Le Dialogue consultatif sur la Nouvelle architecture financière africaine (NAFA) s’est ouvert ce jeudi 9 avril 2026 à Abidjan-Cocody, en présence de l’écosystème financier africain et du président du groupe de la Banque africaine de Développement (BAD), Sidi Ould Tah. Représentant le président Alassane Ouattara, le Premier Ministre Robert Beugré Mambé a réaffirmé l’engagement de la Côte d’Ivoire à contribuer à un système financier mondial plus inclusif et efficace.
Le Chef du gouvernement a souligné que le continent africain fait face à un déficit structurel de financement du développement estimé à plus de 400 milliards de dollars par an, malgré une épargne domestique de long terme d’environ 4 000 milliards de dollars. Ce décalage résulte selon lui de contraintes structurelles persistantes, telles que la fragmentation institutionnelle, l’allocation inefficace des risques, le faible effet de levier des bilans et la coordination insuffisante entre capitaux publics et privés.
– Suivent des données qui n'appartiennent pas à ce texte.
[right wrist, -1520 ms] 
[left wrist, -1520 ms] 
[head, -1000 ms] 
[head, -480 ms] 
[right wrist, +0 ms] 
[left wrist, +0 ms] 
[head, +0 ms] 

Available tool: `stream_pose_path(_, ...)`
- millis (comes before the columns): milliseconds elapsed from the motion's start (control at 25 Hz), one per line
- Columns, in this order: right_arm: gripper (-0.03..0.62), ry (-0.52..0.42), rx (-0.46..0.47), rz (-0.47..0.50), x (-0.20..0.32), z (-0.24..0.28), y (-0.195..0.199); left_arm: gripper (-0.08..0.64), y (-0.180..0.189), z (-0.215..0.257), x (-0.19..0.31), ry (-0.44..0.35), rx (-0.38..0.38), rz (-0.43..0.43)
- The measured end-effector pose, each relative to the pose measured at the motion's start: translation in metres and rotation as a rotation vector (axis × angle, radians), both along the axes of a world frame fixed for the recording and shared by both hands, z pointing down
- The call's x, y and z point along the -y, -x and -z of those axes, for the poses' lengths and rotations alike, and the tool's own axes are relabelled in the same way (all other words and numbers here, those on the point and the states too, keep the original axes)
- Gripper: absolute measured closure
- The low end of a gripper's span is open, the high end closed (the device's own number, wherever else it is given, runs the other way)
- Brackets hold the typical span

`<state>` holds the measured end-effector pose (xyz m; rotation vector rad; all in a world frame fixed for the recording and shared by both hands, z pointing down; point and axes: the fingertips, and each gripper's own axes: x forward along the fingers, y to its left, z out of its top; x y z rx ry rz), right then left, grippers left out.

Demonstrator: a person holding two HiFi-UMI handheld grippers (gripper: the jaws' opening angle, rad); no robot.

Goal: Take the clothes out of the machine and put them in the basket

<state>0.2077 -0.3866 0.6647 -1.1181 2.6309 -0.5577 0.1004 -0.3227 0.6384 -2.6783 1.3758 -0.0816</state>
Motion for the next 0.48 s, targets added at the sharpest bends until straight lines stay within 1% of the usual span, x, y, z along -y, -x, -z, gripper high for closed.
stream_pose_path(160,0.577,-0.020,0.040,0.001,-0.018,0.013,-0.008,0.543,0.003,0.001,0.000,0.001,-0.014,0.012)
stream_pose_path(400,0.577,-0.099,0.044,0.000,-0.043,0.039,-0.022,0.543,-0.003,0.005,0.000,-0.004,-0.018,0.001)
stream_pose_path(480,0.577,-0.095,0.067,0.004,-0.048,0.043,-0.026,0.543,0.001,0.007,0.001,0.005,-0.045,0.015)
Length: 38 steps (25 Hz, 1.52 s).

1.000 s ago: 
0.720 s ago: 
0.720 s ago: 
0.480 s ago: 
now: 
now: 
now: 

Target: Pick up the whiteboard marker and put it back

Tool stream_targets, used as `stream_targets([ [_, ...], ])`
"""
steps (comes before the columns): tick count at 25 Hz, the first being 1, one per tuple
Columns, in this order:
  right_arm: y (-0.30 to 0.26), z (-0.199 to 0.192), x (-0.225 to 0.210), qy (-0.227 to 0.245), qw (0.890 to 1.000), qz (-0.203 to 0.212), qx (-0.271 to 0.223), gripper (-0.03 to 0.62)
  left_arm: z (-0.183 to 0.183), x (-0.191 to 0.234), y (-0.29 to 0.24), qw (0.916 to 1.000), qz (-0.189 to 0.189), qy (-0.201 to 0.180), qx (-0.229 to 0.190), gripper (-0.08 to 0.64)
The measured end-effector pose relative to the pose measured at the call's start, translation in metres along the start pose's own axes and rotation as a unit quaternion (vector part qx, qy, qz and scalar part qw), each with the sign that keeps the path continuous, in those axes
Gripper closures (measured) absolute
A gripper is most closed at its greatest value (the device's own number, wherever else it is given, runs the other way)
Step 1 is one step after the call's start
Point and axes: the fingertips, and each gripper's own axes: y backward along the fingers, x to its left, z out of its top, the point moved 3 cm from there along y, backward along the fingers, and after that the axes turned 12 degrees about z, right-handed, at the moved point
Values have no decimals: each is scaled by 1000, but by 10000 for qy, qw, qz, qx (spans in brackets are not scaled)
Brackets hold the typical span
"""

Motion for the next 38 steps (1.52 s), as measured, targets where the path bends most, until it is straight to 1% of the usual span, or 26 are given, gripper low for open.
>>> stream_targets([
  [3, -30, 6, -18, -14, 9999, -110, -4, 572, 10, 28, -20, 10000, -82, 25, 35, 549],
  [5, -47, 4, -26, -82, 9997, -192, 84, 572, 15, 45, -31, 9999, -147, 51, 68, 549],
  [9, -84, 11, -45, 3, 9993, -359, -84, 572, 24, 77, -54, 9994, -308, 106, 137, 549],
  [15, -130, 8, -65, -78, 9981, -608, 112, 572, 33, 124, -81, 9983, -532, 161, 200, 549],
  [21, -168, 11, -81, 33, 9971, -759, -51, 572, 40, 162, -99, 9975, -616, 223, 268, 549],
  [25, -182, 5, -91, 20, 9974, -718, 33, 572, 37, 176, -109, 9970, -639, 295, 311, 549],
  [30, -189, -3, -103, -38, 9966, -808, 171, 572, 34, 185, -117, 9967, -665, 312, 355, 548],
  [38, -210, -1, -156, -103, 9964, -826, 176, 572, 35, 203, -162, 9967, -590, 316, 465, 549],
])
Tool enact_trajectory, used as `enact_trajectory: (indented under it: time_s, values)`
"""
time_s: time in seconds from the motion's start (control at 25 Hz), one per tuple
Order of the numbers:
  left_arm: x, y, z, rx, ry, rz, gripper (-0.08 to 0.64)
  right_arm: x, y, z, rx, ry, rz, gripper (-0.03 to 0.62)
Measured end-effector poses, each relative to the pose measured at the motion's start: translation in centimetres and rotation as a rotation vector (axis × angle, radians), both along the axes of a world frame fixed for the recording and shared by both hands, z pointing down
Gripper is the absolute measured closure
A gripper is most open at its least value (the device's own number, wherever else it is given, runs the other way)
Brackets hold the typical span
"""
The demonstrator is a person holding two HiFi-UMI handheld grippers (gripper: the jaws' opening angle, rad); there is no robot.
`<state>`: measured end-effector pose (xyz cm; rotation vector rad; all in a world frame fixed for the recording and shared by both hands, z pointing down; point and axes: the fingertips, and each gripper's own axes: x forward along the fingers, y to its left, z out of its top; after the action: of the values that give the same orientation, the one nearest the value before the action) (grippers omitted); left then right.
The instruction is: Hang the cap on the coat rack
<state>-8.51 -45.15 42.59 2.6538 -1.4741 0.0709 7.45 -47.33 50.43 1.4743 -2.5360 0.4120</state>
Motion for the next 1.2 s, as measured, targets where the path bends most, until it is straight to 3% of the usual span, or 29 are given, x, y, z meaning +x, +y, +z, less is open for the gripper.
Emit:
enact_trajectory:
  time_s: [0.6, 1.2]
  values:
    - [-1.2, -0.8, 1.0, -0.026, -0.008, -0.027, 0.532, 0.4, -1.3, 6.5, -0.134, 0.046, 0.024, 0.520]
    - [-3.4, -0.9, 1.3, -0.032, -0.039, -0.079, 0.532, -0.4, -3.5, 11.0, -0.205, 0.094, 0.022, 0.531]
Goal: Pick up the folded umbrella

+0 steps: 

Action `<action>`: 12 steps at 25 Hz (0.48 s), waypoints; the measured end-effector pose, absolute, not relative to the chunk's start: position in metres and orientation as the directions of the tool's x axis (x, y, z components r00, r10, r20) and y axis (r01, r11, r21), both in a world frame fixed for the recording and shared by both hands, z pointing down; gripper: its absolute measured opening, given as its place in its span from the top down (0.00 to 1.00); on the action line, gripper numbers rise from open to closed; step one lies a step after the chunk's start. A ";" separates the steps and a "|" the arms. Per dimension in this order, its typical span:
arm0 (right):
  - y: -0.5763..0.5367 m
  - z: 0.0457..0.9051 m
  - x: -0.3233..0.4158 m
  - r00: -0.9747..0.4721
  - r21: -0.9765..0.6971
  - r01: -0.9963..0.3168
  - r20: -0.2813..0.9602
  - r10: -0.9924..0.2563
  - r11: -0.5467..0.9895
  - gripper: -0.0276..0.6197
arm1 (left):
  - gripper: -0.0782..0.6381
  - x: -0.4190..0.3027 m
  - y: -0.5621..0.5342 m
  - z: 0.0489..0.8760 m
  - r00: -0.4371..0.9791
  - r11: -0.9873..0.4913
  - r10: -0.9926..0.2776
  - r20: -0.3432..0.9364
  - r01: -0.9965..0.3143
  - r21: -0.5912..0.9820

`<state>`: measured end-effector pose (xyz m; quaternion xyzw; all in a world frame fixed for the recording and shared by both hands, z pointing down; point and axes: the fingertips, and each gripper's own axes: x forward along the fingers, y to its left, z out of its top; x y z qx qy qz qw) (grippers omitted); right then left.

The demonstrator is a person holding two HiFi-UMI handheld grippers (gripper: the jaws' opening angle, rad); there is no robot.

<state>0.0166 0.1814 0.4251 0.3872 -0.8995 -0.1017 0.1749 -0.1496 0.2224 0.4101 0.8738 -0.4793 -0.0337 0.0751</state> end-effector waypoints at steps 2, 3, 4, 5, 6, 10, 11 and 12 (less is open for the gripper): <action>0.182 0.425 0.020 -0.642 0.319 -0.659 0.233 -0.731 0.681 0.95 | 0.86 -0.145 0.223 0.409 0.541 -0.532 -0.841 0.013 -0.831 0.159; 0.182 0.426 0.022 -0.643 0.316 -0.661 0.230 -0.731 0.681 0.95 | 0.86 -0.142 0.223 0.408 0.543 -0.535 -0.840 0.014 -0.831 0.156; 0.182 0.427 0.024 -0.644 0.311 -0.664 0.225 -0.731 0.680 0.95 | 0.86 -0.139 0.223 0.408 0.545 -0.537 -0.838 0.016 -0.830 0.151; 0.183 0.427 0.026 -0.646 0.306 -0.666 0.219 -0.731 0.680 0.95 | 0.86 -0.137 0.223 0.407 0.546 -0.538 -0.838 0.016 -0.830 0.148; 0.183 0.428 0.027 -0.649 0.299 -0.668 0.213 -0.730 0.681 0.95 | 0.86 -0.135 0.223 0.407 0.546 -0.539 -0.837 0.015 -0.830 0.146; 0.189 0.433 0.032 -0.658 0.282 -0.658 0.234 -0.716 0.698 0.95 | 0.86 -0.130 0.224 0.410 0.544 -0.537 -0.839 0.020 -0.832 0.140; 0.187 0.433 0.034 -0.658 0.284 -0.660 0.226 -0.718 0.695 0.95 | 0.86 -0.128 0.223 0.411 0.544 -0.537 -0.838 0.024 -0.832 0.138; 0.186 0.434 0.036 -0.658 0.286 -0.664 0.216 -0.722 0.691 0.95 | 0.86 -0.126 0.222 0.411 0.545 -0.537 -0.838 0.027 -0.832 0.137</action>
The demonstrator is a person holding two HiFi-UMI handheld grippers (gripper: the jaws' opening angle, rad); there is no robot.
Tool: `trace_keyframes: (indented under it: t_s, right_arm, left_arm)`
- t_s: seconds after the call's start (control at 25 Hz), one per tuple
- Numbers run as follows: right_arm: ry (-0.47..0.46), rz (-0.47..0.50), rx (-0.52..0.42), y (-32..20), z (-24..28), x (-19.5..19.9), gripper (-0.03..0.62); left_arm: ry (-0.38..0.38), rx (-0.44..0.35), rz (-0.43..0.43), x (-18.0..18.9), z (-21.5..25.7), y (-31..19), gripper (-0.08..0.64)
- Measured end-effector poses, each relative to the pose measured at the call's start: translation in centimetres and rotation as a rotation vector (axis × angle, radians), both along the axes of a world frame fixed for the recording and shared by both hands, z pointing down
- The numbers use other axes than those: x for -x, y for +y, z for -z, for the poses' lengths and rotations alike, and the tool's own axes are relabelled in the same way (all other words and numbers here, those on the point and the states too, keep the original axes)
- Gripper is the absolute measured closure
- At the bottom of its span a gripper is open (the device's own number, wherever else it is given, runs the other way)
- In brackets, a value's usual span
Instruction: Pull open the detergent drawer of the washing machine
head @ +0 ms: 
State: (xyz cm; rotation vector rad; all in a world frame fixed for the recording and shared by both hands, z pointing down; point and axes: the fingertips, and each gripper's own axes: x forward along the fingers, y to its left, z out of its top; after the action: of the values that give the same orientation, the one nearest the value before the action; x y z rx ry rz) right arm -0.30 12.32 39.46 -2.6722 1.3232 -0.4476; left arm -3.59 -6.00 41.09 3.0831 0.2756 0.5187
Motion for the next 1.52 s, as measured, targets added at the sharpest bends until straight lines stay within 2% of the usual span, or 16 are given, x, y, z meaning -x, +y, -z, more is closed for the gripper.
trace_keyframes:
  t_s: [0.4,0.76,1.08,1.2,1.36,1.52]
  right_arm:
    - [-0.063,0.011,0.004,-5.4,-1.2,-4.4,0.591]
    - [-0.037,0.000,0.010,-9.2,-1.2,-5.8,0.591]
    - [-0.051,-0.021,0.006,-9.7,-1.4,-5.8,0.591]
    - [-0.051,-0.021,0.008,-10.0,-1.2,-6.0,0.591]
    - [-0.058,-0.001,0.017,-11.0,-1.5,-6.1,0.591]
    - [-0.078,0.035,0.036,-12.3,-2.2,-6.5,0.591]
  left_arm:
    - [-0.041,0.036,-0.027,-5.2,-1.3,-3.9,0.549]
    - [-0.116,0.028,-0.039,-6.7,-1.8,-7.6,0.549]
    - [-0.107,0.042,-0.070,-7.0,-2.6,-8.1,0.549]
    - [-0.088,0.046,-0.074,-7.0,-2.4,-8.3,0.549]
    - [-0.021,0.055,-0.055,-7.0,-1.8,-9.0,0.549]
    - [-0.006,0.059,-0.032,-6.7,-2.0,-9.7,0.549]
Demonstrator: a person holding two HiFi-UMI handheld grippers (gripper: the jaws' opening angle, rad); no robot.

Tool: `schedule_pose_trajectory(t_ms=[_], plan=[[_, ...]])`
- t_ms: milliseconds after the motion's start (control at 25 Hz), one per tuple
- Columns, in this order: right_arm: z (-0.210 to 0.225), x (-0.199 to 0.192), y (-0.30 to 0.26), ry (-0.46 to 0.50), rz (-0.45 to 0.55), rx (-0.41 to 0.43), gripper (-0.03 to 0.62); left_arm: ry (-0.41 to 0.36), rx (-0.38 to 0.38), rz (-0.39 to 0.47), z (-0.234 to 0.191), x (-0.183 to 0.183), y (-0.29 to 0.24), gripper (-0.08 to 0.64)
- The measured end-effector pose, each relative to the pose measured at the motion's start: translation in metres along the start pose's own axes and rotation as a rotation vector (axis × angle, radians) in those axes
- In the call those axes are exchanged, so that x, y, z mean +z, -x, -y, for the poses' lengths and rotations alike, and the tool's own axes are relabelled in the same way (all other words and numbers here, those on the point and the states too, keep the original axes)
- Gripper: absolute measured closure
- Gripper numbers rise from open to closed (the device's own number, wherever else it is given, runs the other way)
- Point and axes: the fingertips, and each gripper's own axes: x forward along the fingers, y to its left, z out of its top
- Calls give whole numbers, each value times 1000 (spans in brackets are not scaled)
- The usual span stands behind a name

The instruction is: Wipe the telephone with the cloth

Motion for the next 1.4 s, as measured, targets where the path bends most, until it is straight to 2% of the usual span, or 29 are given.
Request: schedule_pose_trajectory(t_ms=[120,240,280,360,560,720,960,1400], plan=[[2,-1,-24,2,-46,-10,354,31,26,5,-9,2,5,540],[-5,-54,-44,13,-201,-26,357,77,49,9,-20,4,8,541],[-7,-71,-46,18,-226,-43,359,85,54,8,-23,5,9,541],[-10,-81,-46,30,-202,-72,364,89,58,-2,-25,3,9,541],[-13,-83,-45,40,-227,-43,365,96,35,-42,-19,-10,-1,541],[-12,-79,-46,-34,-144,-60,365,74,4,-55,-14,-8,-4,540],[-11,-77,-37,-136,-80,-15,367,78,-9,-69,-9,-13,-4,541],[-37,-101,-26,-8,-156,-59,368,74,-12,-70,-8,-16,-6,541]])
Afin de pallier ces difficultés, Robert Beugré Mambé a insisté sur la nécessité de repenser les mécanismes de mobilisation des ressources aux niveaux national, régional et international, et de développer des instruments financiers adaptés aux réalités africaines. Dans un contexte mondial marqué par la hausse du coût du capital et les pressions sur les finances publiques, il a appelé à des solutions innovantes capables d’accroître significativement les ressources disponibles pour le développement.
La transformation de l’architecture financière devra s’articuler autour de plusieurs axes : le renforcement du rôle des banques multilatérales de développement, le développement d’instruments financiers innovants, la mobilisation accrue des ressources domestiques et la réforme de la gouvernance financière internationale.
Ce dialogue à Abidjan s’inscrit dans la continuité des consultations initiées depuis octobre 2025 par Sidi Ould Tah auprès des acteurs institutionnels africains. Il devrait aboutir à des propositions concrètes, incluant des plateformes opérationnelles, des transactions pilotes et la mise en place d’une architecture permanente, avec en perspective l’adoption du "Consensus d’Abidjan".
Ainsi, la Côte d’Ivoire se positionne en acteur moteur d’une finance africaine réinventée, capable de répondre aux besoins du continent tout en renforçant sa résilience face aux crises mondiales.